HOW TO COMPLETE THIS TASK - What follows is a listing; repeat exactly, and only, its lines from the one holding "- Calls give" through the last, leaving any pictures out.

RECORDED INFORMATION -
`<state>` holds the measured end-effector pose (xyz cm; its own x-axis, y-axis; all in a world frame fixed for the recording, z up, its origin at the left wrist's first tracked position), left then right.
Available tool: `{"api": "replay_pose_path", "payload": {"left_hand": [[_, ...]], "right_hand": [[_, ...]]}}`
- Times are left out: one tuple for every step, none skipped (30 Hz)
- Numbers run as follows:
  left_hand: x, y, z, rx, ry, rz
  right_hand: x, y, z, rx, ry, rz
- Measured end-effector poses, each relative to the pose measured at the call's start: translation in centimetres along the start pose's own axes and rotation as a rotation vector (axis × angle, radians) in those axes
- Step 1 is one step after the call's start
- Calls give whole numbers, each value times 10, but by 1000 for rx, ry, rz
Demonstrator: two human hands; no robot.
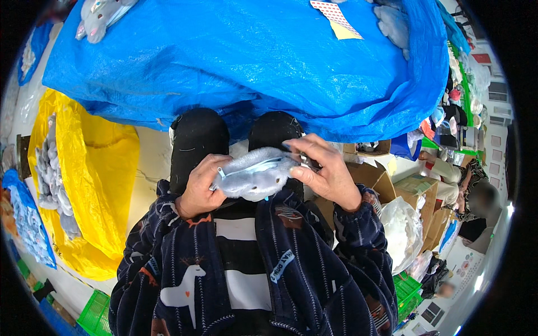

SOLUTION TO THIS EXERCISE -
- Calls give whole numbers, each value times 10, but by 1000 for rx, ry, rz
Demonstrator: two human hands; no robot.

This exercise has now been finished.